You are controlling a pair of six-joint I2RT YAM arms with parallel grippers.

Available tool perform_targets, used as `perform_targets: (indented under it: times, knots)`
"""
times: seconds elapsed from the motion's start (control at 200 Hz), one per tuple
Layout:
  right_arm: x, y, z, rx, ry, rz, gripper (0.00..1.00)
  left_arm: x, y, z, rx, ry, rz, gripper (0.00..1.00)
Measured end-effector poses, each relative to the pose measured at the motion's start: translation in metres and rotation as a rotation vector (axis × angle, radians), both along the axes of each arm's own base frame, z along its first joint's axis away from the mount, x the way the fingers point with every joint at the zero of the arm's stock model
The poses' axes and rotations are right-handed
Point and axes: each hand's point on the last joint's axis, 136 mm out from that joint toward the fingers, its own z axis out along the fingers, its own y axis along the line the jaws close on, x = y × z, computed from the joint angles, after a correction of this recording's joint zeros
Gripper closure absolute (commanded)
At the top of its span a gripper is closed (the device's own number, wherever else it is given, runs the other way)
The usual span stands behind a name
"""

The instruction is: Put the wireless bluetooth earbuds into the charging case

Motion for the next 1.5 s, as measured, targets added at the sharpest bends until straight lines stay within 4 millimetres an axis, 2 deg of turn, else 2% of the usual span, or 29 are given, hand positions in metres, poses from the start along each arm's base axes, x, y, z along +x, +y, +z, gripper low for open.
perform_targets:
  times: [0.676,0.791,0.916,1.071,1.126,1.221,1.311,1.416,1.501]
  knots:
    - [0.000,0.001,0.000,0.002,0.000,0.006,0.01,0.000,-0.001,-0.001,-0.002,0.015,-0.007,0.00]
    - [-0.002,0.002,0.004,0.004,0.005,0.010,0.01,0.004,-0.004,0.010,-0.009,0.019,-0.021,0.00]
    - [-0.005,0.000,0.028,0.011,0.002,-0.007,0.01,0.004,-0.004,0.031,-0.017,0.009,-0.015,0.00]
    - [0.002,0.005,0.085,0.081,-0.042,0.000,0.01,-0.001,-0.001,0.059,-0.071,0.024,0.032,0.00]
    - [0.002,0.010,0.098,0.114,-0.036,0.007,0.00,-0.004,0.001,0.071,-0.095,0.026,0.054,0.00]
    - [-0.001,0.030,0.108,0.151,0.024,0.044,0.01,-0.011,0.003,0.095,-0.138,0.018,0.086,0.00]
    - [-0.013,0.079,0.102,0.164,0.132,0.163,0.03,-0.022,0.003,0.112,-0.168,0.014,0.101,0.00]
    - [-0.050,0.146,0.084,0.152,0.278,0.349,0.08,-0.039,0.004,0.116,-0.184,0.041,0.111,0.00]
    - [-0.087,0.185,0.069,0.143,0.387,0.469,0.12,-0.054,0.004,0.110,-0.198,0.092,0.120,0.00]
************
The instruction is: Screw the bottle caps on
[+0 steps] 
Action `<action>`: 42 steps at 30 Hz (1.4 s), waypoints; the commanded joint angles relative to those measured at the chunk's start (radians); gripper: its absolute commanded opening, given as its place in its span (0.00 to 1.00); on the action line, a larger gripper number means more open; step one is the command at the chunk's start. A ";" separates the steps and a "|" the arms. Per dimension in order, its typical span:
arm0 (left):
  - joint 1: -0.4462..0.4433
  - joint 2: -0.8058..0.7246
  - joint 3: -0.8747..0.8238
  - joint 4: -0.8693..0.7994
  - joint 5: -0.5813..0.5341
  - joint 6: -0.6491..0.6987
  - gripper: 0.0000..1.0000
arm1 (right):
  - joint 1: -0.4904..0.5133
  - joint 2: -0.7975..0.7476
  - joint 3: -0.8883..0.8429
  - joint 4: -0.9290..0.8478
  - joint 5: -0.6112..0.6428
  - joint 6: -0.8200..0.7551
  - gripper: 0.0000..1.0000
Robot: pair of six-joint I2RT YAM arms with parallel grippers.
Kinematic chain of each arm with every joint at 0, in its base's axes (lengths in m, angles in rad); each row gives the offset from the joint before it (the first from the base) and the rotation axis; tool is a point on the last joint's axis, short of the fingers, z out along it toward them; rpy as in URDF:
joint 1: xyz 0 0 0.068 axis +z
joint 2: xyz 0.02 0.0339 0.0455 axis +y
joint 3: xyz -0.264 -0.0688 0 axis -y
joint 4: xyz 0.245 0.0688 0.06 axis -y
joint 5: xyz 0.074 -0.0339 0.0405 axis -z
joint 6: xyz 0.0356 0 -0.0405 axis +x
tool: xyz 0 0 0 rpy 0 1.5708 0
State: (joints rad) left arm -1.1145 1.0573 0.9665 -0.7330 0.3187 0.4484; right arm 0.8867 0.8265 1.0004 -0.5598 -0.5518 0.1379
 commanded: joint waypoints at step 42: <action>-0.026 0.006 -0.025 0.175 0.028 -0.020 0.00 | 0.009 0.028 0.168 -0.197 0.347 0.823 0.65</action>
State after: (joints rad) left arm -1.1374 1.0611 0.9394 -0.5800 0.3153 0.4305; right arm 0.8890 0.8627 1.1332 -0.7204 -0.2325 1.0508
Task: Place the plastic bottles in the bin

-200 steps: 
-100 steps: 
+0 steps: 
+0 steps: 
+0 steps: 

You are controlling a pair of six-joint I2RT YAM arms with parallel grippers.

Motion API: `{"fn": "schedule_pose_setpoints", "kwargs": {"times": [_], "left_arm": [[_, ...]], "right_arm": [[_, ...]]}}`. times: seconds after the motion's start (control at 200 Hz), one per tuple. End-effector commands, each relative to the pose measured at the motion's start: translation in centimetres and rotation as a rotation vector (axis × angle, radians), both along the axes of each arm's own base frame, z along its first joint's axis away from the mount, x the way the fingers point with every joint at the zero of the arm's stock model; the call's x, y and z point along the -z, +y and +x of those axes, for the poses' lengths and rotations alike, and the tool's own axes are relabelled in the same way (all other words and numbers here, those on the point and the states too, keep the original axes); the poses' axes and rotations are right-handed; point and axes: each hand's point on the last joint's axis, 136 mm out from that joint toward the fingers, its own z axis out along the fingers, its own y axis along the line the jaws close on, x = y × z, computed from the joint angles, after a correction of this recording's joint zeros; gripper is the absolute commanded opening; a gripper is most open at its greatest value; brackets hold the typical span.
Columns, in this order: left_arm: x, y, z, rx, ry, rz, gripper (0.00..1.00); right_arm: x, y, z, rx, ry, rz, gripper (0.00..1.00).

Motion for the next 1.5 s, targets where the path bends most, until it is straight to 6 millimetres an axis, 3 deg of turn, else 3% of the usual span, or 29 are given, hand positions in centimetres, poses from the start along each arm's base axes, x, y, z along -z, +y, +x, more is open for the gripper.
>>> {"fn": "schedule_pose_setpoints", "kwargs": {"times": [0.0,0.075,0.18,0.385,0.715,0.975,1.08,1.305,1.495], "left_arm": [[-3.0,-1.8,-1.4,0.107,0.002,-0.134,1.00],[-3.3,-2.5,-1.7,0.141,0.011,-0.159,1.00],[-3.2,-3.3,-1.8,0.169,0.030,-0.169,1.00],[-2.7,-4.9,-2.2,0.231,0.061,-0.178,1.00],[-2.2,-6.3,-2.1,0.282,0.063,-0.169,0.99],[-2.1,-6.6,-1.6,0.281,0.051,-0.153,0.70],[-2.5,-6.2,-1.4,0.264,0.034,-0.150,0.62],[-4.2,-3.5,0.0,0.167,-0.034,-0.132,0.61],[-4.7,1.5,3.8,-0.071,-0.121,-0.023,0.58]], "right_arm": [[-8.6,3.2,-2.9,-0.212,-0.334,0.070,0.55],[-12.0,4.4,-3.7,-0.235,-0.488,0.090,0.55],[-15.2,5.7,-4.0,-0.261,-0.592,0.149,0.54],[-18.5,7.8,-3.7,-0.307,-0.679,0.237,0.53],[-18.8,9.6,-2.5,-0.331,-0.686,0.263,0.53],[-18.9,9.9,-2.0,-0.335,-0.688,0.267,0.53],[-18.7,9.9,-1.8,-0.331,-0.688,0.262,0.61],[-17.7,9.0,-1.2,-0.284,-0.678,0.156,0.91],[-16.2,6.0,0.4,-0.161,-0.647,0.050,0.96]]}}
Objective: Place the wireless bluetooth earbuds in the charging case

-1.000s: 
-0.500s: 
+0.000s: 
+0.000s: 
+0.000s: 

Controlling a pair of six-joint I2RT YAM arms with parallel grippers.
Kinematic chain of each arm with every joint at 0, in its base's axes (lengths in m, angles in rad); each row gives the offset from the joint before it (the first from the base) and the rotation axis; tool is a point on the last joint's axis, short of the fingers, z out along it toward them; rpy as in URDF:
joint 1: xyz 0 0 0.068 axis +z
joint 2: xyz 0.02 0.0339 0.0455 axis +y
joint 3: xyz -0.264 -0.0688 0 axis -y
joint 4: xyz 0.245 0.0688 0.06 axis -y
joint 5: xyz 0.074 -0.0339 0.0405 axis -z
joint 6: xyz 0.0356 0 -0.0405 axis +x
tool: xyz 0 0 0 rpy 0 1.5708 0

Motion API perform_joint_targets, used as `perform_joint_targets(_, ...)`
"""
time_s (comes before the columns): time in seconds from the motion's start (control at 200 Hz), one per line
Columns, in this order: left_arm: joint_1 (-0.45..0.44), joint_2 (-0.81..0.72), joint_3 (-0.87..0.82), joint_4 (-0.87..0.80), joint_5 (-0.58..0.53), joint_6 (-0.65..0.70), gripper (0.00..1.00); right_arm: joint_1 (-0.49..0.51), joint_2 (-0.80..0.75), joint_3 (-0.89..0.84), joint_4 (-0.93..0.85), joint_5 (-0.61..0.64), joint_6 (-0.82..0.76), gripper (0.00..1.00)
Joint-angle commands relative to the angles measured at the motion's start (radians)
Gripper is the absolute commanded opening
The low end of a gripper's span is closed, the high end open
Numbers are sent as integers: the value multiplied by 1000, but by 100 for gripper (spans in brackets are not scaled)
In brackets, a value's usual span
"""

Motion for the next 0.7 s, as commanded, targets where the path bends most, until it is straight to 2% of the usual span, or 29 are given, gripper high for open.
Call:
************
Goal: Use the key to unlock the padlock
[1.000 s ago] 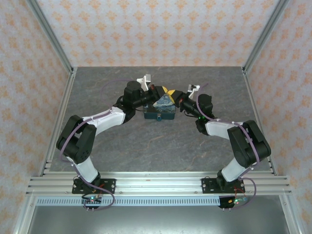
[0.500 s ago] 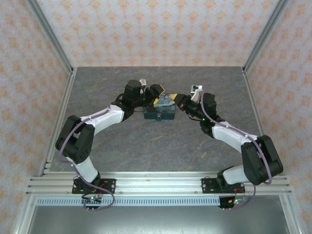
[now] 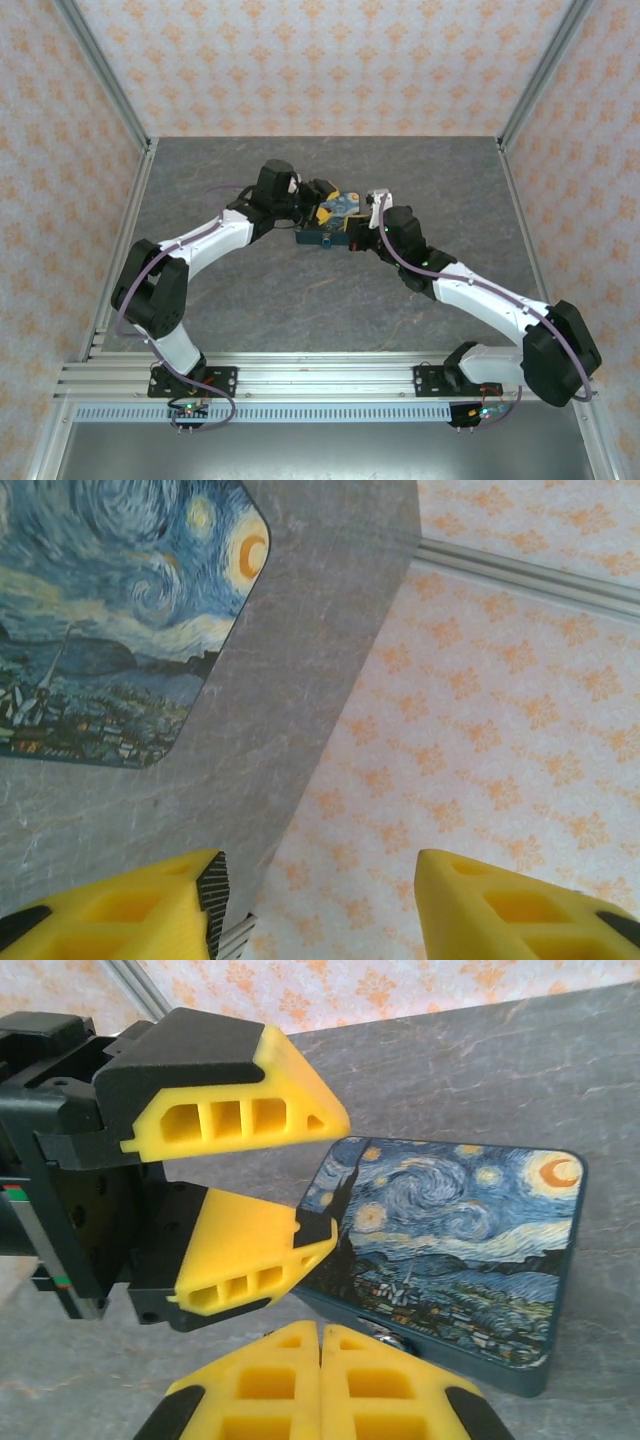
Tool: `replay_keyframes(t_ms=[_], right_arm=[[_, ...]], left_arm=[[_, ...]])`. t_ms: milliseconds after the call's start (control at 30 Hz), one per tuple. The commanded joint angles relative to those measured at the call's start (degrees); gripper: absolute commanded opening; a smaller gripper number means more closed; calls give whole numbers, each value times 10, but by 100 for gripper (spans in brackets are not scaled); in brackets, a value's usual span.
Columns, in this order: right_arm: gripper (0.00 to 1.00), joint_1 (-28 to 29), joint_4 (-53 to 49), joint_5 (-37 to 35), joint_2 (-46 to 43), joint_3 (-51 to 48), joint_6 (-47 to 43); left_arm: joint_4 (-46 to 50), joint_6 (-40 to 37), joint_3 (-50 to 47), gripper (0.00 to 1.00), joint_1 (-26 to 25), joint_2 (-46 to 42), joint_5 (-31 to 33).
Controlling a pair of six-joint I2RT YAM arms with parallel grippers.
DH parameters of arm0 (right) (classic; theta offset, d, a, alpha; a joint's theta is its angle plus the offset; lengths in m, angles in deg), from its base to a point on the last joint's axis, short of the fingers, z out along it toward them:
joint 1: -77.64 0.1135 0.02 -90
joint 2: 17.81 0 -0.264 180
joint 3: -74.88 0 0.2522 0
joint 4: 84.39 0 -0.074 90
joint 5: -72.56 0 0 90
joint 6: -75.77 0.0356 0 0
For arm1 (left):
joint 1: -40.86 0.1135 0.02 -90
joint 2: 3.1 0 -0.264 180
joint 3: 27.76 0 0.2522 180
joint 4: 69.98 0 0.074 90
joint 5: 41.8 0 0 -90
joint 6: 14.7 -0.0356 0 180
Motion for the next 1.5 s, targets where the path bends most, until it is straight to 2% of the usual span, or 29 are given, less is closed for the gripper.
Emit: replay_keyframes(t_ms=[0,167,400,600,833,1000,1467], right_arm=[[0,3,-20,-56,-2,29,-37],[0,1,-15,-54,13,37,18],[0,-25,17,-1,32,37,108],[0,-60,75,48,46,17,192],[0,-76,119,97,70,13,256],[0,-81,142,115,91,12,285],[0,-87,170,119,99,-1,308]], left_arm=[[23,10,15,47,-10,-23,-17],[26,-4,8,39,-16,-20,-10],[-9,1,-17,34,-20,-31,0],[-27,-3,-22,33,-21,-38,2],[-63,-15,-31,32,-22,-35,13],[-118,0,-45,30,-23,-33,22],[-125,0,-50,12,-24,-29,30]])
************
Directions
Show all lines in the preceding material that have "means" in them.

Written solution
Action `<action>`: 42 steps at 30 Hz (1.4 s), waypoints; the commanded joint angles relative to those measured at the chunk's start (radians); gripper: its absolute commanded opening, given as its place in its span (0.00 to 1.00); on the action line, a larger gripper number means more open; step one is the command at the chunk's start. A ";" separates the steps and a "|" the arms. Per dimension in order, its typical span:
Tool: `replay_keyframes(t_ms=[_], right_arm=[[_, ...]], left_arm=[[_, ...]])`. t_ms: milliseconds after the call's start (control at 30 Hz), one per tuple. The commanded joint angles relative to those measured at the call's start (degrees); gripper: absolute commanded opening; a smaller gripper number means more closed; calls give whole numbers, each value times 10, but by 100 for gripper (spans in brackets are not scaled); in brackets, a value's usual span.

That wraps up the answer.